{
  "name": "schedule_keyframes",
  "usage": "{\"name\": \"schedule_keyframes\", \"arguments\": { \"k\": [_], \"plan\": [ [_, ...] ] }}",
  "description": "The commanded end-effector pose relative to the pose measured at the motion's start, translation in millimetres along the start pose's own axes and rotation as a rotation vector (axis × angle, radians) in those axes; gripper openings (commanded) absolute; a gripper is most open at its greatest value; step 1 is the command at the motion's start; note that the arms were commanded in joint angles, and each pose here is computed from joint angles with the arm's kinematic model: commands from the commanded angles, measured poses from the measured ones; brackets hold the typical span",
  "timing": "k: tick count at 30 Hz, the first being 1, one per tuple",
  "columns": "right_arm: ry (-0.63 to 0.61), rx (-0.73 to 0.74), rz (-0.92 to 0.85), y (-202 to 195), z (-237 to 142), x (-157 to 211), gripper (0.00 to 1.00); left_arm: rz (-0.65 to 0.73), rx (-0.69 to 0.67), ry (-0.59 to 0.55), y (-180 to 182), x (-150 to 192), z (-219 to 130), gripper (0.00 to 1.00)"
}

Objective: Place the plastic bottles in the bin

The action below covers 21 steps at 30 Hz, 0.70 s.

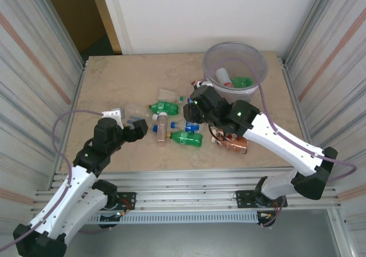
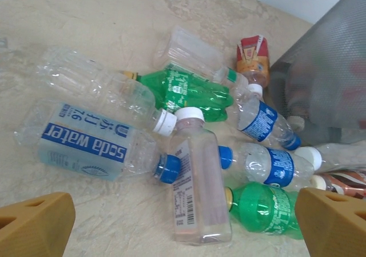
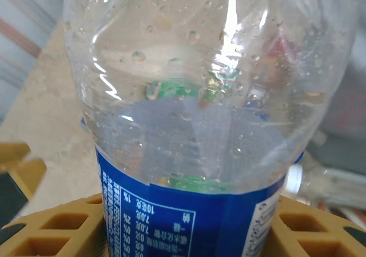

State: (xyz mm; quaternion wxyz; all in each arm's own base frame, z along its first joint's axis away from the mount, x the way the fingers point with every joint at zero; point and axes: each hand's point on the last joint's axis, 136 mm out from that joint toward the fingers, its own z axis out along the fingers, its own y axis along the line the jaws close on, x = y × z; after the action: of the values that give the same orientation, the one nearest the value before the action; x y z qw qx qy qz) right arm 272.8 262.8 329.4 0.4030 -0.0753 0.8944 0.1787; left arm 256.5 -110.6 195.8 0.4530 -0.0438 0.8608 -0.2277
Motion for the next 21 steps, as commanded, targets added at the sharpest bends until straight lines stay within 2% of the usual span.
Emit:
{"name": "schedule_keyframes", "arguments": {
  "k": [1,6,11,18,21],
  "plan": [
    [-0.076,0.033,-0.019,-26.3,-22.7,-37.1,0.37,0.021,0.085,-0.016,-19.0,-12.7,-4.6,0.99],
    [-0.178,0.031,0.056,-64.5,-32.6,-86.1,0.38,0.048,0.100,-0.001,-22.2,-11.5,-2.3,0.99],
    [-0.221,0.090,0.092,-105.1,-27.4,-120.4,0.38,0.047,0.114,-0.011,-23.1,-10.6,-0.5,0.99],
    [-0.188,0.156,0.109,-149.4,5.7,-145.6,0.39,0.039,0.128,-0.022,-23.6,-8.7,-1.1,0.99],
    [-0.132,0.197,0.090,-164.2,28.6,-144.6,0.39,0.026,0.140,-0.018,-24.6,-6.5,0.2,0.99]
  ]
}}
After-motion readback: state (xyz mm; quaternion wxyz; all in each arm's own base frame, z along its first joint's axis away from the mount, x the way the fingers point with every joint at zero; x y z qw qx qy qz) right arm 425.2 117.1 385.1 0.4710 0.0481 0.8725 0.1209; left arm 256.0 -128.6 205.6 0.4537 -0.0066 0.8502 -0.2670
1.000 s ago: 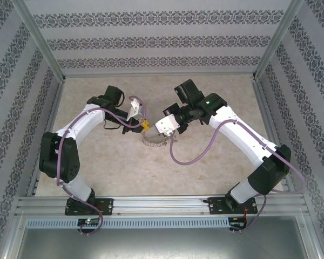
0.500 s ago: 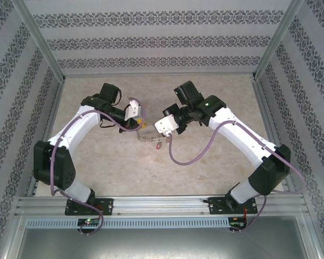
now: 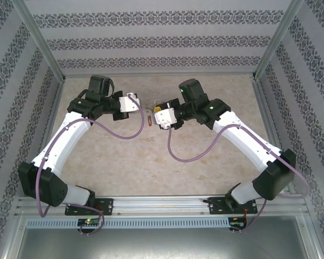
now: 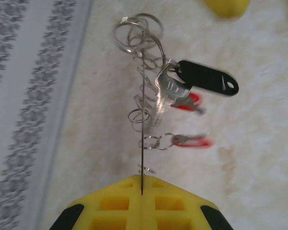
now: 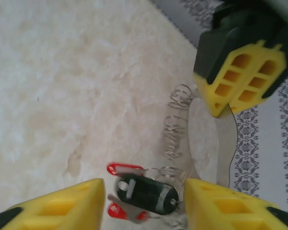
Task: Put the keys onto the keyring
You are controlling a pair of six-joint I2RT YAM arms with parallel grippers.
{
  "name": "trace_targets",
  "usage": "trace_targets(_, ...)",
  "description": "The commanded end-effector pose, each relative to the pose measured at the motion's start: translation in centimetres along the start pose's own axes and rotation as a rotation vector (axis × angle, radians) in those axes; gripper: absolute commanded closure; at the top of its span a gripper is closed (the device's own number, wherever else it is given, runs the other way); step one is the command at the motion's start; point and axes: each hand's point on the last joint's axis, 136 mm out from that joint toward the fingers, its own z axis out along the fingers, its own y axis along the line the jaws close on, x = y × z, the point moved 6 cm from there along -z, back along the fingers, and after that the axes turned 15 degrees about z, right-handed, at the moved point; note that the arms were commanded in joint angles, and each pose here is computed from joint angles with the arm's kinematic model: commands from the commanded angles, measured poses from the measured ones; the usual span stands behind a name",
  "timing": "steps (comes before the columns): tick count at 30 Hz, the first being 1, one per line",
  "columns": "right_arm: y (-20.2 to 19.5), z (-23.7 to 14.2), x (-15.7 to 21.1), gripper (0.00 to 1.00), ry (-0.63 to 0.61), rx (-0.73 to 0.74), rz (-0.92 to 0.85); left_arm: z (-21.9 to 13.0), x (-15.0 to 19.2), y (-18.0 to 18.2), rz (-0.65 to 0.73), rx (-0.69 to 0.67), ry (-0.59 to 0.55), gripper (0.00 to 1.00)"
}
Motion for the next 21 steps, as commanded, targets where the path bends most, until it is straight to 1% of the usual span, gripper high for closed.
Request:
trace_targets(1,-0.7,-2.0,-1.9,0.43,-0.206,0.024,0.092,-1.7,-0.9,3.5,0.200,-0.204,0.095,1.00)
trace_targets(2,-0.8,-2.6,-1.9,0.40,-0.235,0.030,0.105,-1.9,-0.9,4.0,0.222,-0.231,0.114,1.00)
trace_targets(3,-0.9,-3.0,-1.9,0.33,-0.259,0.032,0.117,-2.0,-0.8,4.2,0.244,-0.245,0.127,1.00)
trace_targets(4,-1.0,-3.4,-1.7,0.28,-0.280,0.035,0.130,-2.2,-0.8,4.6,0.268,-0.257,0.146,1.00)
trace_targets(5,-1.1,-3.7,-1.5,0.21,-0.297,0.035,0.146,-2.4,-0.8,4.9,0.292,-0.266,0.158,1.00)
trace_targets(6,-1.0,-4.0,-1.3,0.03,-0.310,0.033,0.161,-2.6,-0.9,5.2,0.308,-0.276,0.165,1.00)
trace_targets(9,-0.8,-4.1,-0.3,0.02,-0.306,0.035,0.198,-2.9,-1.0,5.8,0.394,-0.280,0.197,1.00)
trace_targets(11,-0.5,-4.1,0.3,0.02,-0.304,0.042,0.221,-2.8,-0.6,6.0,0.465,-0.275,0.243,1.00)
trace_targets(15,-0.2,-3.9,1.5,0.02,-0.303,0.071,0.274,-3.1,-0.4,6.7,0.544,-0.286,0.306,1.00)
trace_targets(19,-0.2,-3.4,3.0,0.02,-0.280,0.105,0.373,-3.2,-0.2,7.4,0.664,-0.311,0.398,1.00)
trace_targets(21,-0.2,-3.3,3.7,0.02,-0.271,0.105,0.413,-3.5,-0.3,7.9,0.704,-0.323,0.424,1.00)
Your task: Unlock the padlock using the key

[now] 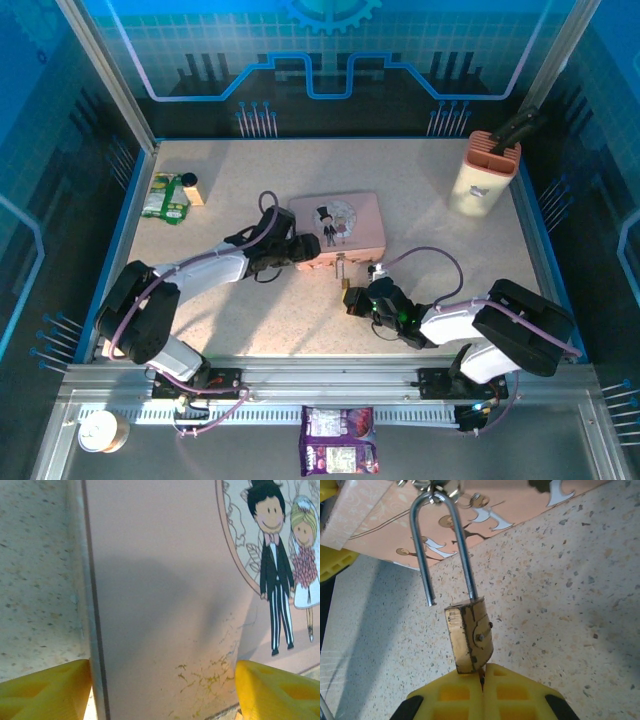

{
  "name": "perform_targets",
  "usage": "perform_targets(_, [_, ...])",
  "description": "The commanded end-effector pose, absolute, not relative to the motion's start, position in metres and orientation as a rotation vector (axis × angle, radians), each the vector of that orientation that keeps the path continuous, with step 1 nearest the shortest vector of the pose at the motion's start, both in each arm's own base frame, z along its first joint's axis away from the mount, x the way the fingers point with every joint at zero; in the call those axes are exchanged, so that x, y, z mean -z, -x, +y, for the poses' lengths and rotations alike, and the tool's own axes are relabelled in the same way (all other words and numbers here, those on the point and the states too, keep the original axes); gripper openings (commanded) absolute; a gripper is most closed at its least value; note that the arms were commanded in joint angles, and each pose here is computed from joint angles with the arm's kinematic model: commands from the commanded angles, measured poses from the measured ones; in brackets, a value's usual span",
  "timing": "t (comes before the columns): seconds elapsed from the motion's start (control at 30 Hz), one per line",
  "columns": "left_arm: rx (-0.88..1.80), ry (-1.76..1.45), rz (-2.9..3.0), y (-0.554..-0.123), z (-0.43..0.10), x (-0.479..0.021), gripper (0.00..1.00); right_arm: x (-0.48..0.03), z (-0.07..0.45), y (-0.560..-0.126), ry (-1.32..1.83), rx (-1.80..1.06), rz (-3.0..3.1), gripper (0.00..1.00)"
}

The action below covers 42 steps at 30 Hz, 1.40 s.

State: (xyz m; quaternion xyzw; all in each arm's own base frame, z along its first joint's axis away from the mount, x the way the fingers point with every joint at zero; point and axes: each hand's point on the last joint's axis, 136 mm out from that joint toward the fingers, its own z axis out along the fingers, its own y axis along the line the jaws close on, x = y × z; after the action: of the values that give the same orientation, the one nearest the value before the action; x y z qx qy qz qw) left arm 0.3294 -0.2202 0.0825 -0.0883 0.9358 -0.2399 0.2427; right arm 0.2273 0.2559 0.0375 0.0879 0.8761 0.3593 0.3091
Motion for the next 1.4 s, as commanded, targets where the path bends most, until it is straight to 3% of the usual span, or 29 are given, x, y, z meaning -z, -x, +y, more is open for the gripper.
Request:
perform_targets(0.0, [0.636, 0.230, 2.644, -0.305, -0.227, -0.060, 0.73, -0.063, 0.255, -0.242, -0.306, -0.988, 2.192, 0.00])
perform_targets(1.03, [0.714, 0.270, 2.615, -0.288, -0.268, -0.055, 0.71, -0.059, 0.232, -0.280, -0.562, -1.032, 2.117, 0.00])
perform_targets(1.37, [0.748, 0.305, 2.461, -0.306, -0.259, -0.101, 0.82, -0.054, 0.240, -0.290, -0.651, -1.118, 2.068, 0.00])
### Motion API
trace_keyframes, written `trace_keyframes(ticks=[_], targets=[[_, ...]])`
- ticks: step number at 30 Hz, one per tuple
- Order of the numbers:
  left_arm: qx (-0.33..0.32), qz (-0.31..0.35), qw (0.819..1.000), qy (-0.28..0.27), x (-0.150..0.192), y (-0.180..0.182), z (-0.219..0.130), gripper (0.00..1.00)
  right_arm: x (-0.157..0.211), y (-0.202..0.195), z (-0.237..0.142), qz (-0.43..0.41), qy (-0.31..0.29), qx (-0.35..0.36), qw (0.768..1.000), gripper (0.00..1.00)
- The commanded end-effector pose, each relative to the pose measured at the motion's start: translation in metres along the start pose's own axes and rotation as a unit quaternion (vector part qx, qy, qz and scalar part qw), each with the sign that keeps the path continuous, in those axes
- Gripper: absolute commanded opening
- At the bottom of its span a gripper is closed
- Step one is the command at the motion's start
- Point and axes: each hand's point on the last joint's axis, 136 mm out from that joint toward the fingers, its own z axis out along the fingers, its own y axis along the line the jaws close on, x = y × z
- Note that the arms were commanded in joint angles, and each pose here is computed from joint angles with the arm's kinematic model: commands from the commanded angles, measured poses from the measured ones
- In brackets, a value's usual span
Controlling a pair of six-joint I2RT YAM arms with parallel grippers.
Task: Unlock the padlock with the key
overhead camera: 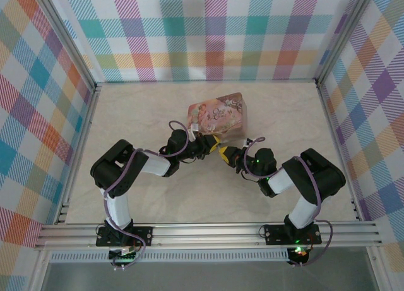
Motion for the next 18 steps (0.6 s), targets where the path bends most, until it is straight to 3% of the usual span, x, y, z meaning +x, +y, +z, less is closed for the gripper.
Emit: trace_keyframes(ticks=[1, 18], targets=[[0.053, 0.018, 0.998, 0.030, 0.011, -0.030, 0.003, 0.00, -0.009, 0.022, -0.001, -0.018, -0.016, -0.034, 0.999, 0.00], [0.082, 0.029, 0.995, 0.042, 0.019, -0.042, 0.006, 0.00, -0.027, 0.021, -0.011, 0.109, -0.075, -0.042, 0.990, 0.00]])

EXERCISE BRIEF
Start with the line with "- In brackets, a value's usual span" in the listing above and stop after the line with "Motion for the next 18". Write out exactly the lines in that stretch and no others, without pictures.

SOLUTION FOR THIS PROBLEM
- In brackets, a value's usual span
Controlling a pair of six-joint I2RT YAM arms with parallel grippers.
Task: Unlock the padlock with the key
overhead camera: 
Motion for the next 18 steps (0.6 s), targets where the path bends most, until it is straight to 3% of the usual span, x, y, z meaning +x, +y, +z, less is closed for the gripper.

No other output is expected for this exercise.